Instructions to follow: Give the data again exactly, from its opening line through the line in which "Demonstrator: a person" appears.

━━━━━ Supplied material

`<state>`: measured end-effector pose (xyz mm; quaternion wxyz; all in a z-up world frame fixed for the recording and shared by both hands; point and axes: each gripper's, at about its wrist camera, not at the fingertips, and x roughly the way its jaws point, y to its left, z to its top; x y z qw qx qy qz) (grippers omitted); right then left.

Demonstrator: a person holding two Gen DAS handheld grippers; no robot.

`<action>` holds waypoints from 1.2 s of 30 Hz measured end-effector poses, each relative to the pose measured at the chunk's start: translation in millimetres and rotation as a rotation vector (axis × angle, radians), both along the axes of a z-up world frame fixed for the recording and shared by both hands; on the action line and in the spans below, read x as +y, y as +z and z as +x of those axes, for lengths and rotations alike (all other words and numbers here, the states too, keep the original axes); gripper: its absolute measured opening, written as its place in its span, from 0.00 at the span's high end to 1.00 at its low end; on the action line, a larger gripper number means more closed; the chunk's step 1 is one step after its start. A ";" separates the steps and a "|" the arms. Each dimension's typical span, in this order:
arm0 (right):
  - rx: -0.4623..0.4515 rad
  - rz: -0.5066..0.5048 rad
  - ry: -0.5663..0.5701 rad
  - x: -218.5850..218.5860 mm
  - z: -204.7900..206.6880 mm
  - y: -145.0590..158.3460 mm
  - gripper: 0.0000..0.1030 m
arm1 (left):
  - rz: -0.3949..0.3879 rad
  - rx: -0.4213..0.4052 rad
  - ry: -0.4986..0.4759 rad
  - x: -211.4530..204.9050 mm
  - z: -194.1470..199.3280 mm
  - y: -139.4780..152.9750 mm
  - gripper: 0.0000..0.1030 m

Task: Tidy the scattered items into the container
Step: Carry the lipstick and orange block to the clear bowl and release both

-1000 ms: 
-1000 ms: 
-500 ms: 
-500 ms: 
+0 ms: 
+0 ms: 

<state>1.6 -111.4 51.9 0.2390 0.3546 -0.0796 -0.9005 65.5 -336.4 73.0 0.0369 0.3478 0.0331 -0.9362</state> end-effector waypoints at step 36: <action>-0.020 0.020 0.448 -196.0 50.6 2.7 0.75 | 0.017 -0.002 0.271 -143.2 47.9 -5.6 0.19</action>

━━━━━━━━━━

Expected answer:
`<state>`: measured end-effector pose (xyz mm; quaternion wxyz; all in a z-up world frame fixed for the recording and shared by both hands; point and axes: each gripper's, at about its wrist camera, not at the fingertips, and x roughly the way its jaws point, y to its left, z to its top; x y z qw qx qy qz) (grippers omitted); right then left.

Demonstrator: a person holding two Gen DAS handheld grippers; no robot.

No further output is needed for the exercise.